Quantcast, an online measurement company has said that a large number of Windows 10 users are backing away from Microsoft Edge browser. Google Chrome maintains its position as the most popular browser on Windows 10.
The default browser packed with Windows 10 got an early boost with the launch of new operating system. But in a matter of weeks, its usage share in the US dropped from 16% to 12%. Google Chrome, on the other hand, leads dominantly with a share of more than 70%.
San Francisco based Quantcast, measured web traffic at more than 100 million websites to deliver advertising data to brands and different publishers. They can mine this data to determine browser and OS usage share on the basis of website visitors and views.
As a result of this, a software engineer from Quantcast, Jackson Newhouse claimed that Microsoft Edge has failed to take on Google Chrome’s domination. He said that the 70% share of Google Chrome on Windows 10 was even more than Windows 7 and 8, where the browser accounted for 63% of activity. The share of Mozilla Firefox was also more than Edge, while Internet Explorer accounted only for a share of 5% on Windows 10.
Even Ireland’s StatCounter and U.S-based Net Applications also measured declining use of Microsoft Edge. StatCounter accounted 18% browser activity from Edge in the U.S, while Net Applications represented 36% browser activity from Edge in September, which came down from 39% share in August.
StatCounter conducted a special analysis of the take up of Edge by Windows 10 users. It found that Edge usage on Windows 10 peaked at 20.1% on 30th July, the day after the global launch, but fell back to 14.1% on the 31st August.
“Windows 10 came out of the traps much faster than Windows 8 and also exceeded the launch of Windows 7,” commented Aodhan Cullen, CEO, StatCounter. “While it’s early days, usage of Edge by Windows 10 users has fallen by six percentage points from its peak the day after the global launch.”
Worldwide Desktop & Tablet Browser Usage, August to September 2015
The following table shows the web-browser usage changes of the last month as measured by StatCounter.
Microsoft Edge not being able to take on rival browsers on Windows 10 is quite surprising.
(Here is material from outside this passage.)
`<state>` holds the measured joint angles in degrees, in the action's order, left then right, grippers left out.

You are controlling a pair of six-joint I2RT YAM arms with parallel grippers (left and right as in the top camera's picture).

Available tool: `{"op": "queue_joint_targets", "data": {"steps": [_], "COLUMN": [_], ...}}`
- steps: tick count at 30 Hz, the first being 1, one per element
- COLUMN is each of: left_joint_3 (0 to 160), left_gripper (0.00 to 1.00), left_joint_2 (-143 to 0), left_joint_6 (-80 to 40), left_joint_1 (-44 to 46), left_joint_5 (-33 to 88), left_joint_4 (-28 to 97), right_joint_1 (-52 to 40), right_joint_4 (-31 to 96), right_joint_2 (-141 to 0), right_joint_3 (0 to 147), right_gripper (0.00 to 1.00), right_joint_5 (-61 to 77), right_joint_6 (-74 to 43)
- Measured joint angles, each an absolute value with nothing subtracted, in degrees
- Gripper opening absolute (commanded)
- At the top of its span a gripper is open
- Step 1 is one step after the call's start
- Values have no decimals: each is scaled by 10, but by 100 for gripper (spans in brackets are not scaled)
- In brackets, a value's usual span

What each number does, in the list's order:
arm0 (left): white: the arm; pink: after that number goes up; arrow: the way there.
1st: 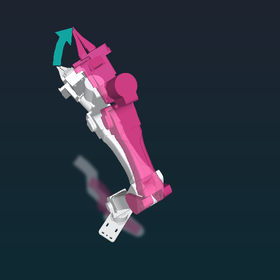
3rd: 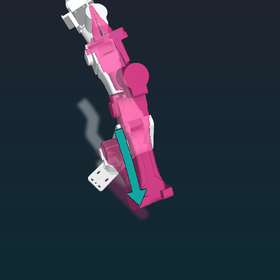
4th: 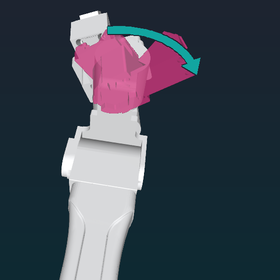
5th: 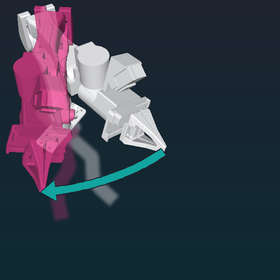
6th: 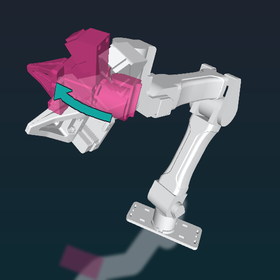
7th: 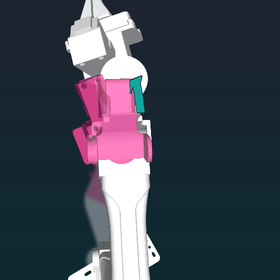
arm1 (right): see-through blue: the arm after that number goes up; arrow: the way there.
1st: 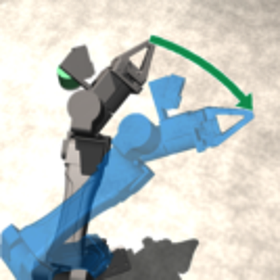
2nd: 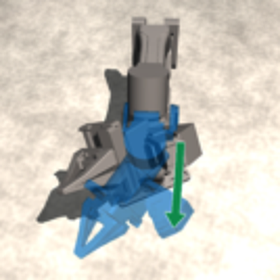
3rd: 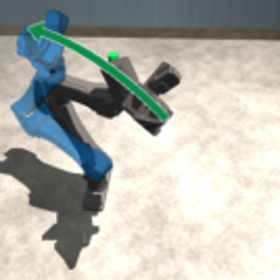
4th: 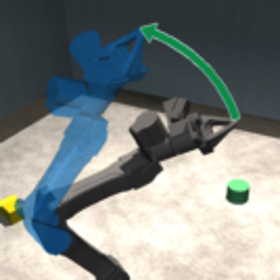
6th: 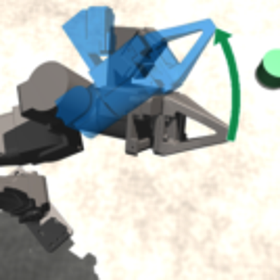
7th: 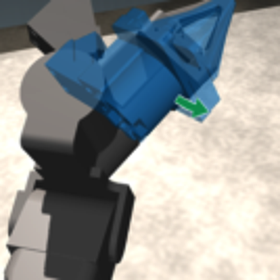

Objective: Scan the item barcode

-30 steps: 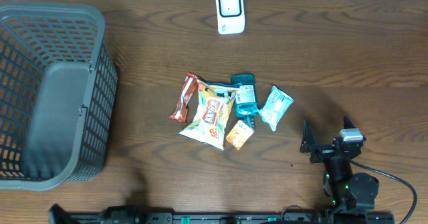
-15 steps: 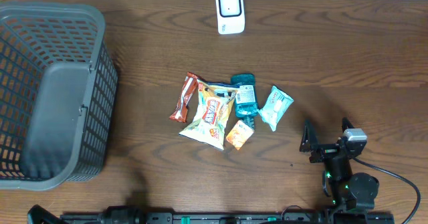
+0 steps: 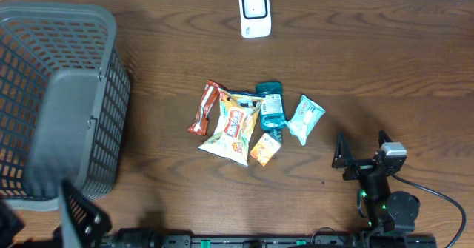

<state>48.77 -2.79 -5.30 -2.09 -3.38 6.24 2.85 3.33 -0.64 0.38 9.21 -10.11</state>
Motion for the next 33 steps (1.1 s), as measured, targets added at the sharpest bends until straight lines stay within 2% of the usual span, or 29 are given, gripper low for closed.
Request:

The company has promoted Edge during the Windows 10 upgrade setup, and the upgrade from Windows 7, 8, or 8.1 swapped in Edge as the default browser, unless the user intervened.
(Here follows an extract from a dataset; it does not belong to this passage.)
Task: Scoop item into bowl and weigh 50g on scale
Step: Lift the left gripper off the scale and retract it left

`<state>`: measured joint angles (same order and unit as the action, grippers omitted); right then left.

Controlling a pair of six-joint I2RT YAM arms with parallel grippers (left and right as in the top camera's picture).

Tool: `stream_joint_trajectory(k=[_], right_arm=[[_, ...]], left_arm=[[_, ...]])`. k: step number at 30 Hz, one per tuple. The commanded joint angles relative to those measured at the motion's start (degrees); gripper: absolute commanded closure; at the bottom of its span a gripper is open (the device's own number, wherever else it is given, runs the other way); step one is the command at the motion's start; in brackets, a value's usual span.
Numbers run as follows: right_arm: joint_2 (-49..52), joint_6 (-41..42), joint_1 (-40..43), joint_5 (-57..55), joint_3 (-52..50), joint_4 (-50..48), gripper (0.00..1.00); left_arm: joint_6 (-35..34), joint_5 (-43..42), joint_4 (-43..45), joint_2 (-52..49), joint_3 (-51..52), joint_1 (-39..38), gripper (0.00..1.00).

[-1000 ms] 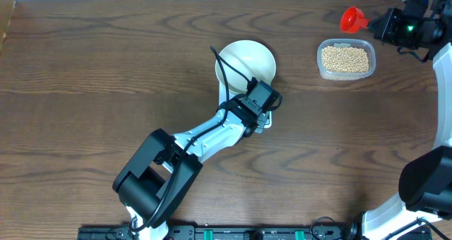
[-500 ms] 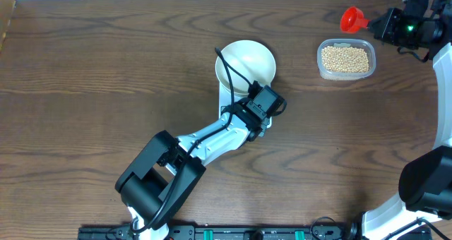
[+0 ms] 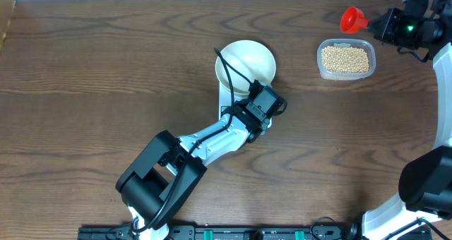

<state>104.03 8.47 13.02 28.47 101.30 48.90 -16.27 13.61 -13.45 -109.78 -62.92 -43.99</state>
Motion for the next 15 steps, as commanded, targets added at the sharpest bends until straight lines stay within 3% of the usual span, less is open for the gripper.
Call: stream_joint_trajectory(k=[1,15], right_arm=[[-0.8,-0.9,0.4,0.0,1.0,0.2,0.99],[-0.8,-0.9,0.4,-0.1,1.0,0.4,0.99]], left_arm=[[1.2,-3.5,-2.6,-7.8,4.7,0.9,0.93],[0.5,-0.9,-5.6,-7.8,4.7,0.9,0.93]])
Maybe the reason behind Edge’s decline is its unfinished status. Although Microsoft has promised to add more improvements by the end of this year, the browser currently lacks a bunch of elements including support for add-ons and syncing across devices.
If the downfall continues on Windows 10, Microsoft will reap lesser revenue from search advertising from Bing in coming months.